Official diplomas are awarded upon completion of all degree requirements at Rocky Mountain College. Individuals who wish to order replacement copies of previously awarded diplomas may do so by submitting a written, signed request to the Office of Student Records. A replacement fee of $35 is required along with the request. Replacement diplomas will reflect the date in which the degree was awarded; however, it will include the signatures of the current officers of the College.
The Academic Standards Committee is the body of original jurisdiction for student requests to be granted exceptions to the standard academic policies of the College. The Academic Standards Committee has jurisdiction over all such matters unless specifically noted otherwise in this document (see "waivers and substitutions of program requirements", "academic standing", and "academic integrity"). Common examples of student requests appropriate to the Academic Standards Committee involve exceptions to the general education requirements and other requirements for graduation, exceptions to the College's drop/add policy, and exceptions to the College's policy related to participation in graduation ceremonies.
Requests for exceptions must be submitted in writing to the Office of Student Records. Requests should be accompanied by a letter of support from the student's academic advisor or an appropriate faculty member. Students should take steps to ensure that their requests reference specific polices to which they are seeking exception and specific desired remedies.
Decisions of the Academic Standards Committee may be appealed to the academic vice president, who will determine if all relevant policies have been followed, not address the merit of the appeal. Any appeal must be submitted, in writing, within 10 days of the receipt of the Academic Standards Committee's decision.
In some cases, requests made of the Academic Standards Committee may be referred to an appropriate faculty member and/or academic division chair for informal resolution. In such cases, students should provide documentation of the results of said attempts should they desire to reinstate their request with the committee.
Satisfactory Academic Progress
Academic Standing: Probation and Suspension
Students at Rocky Mountain College are expected to make progress toward attaining their degree. The criteria for good academic standing are as follows:
|Term GPA 0.00||Academic suspension for the following term (S)|
|Term GPA < 2.00 and/or cumulative GPA is < 2.00||Academic probation for next term (P)|
|Term GPA < 1.00 and cumulative GPA is < 2.00||Academic suspension for next term (S)|
|Probation term: Term GPA > 2.00 and cumulative GPA < 2.00||Academic probation for the following term (P)|
|Probation term: Term GPA < 2.00 and cumulative GPA < 2.00||Academic suspension for next term (S)|
|Readmitted by appeal, following pending suspension||Academic probation for next term (P)|
|Upon second suspension or pending suspension status||Dismissal (D)

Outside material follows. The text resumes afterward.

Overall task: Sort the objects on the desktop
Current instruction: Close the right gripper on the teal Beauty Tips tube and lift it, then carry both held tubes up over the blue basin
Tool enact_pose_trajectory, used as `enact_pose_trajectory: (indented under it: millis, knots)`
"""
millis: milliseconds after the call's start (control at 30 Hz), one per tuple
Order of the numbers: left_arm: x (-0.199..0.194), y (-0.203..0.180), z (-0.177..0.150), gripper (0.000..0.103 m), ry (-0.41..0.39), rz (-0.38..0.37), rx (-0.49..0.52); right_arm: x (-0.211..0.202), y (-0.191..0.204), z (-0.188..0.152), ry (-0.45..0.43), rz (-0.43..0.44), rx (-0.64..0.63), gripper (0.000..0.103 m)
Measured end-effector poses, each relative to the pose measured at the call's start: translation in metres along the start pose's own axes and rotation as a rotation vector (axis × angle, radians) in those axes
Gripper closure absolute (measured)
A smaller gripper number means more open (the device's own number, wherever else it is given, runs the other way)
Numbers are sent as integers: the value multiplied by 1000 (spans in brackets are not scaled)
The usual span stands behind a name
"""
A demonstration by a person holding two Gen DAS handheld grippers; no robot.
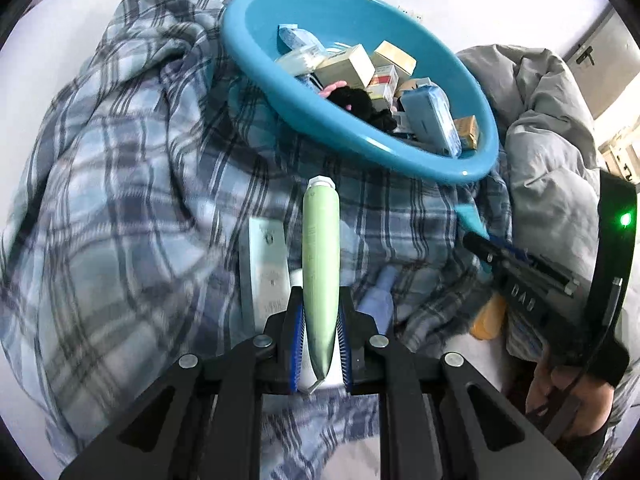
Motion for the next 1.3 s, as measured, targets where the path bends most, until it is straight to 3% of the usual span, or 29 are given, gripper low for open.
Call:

Note: For purposes of probation and suspension, summer sessions do not constitute “terms.”
A student may appeal an academic suspension by indicating in writing the reasons why he or she did not make satisfactory academic progress, submitting a letter of support from a faculty member or academic advisor and submitting a plan for improvement. The appeal must be made by the deadline provided in the notification of suspension and directed to the Office of Student Records. The Office of Student Records will forward appeals to the Academic Standards Committee for review. If the appeal is granted, the student’s standing will become probationary.
Students on probation must adhere to certain guidelines. These include enrolling for no more than 13 credits, meeting weekly with his or her academic advisor and seeking assistance from other resources.
Students on probation are not eligible for participation in the following activities: intercollegiate athletics; intramural athletics; speech and debate; flight team; equestrian team; theatre productions; band, choir, and music ensembles; student government; study abroad; and College-sponsored trips.
Although a probation cannot be appealed, students can appeal ineligibility for activities. Students must make a written appeal to the Academic Progress Committee outlining the reasons activity eligibility should be restored. The appeal must be accompanied by letters of support from the academic advisor, the activity sponsor or coach, and a faculty member other than the academic advisor or activity sponsor/coach. If a student is placed on probation due to cumulative GPA, activity eligibility can be restored by sufficient progress during summer and/or inter-terms that raises the cumulative GPA above 2.00. Summer grades and earned credits do not otherwise affect probation.
Suspended students may be readmitted after one semester’s absence. Readmission requires submission of an application for readmission to the Office of Student Records, and consideration by the Academic Progress Committee. If readmission is approved, the probationary status shall be continued until good academic standing is restored.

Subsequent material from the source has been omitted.